The selection of the appropriate system for using the heat from mine water takes place with the help of economic and ecological aspects. They form the basis for investments and the implementation of heating by mine water heat at several locations. In addition to the technical aspects, there will be an exchange and cooperation with potential heat consumers in the relevant area, which will be crucial for future success. A low exergy network (LowEx network) connects all consumers and delivers the thermal energy of the mine water. This system transports the mine water temperature to the customer with little loss. A heat pump changes the temperature to meet individual customer requirements.
The project will present viable concepts and locations for mine water utilization in 2019 at the end of the first phase. There are three different locations under development. Following the first project phase, implementation and operational monitoring is part of the following project phase.
The Chair of Energy Systems and Energy Economics (LEE) of the Ruhr-Universität Bochum (RUB), Bochum/Germany, manages and coordinates the project. The company Eimer Projekt Consulting (EPC), Berlin/Germany, is responsible for the strategic contact of potential heat consumers. RAG as the mine owner and DMT GmbH & Co. KG, Essen/Germany, will support the implementation and investment planning.
1 Initial situation
With the ending of coal mining at the end of 2018, an era will end in the Ruhr Area. However, the tasks of RAG Aktiengesellschaft, Essen/Germany, are not yet completed. RAG will fulfill its so-called eternity task at six sites in the future and pump millions of cubic meters of warm mine water from the old shafts.
Since the coal mines in the north of the Ruhr are in depth up to 1,400 m, the underground is traversed by a variety of tunnels and shafts. In these cavities, the dripping rainwater collects heat energy (Figure 1). As the amount increases, the so-called mine water continues to rise. In the past, pumping out this water was necessary above all to protect the tunnels and shafts still active, as the mines are connected underground. However, after the gradual closure of the individual mines, the pumps cannot stop. Otherwise the mine water would eventually penetrate into the groundwater used as drinking water and mix with it. Because of the high salt content in mine water this must be prevented.

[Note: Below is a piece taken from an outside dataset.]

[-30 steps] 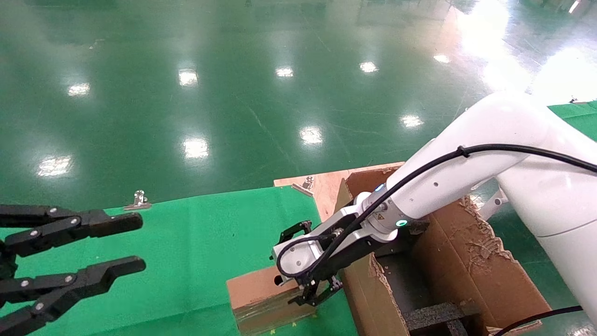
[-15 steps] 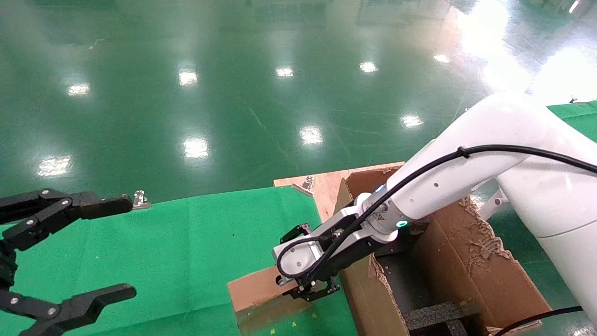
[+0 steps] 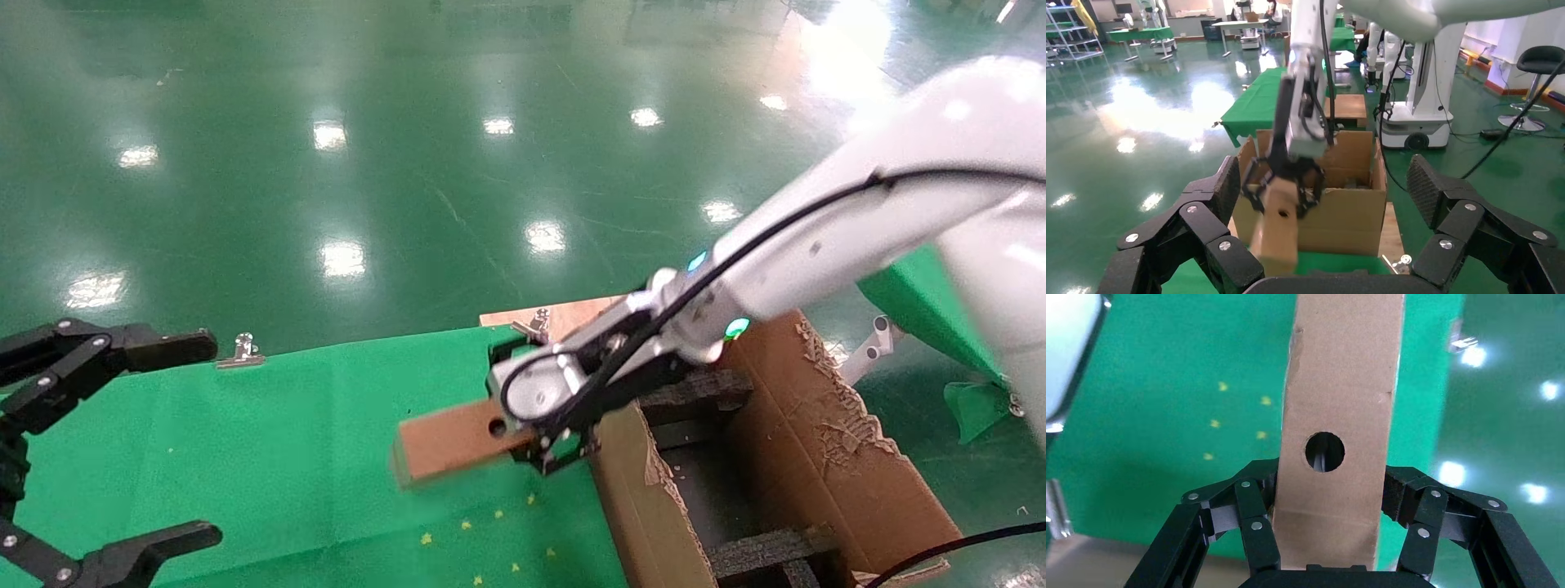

So far, RAG has been channeling the mine water unused into the rivers. Since it is warm between 15 and 30 °C, depending on the depth, it can also help to heat buildings. The hot mine water offers an enormous heat potential, which is undeveloped to 99.9 %. Due to the high proportion of metropolitan areas in the Ruhr Area and the increasing demand for regenerative heat supply, the heat source and sink can unite in a unique way. With the end of the coal industry in the Ruhr Area in 2018, the so-called eternity tasks will place mine water use in the medial focus.
2 Objectives of the project
Due to the considerable quantities of water – currently about 61 m m3 are pumped to the surface every year at twelve locations – the project Grubenwasser-Ruhr (GW-Ruhr) has set itself the goal of realizing an environmentally friendly energy supply. This should be done by reusing existing mining infrastructure. For this purpose, decision-ready implementation concepts are being developed for the sites investigated that will be implemented in a follow-up project.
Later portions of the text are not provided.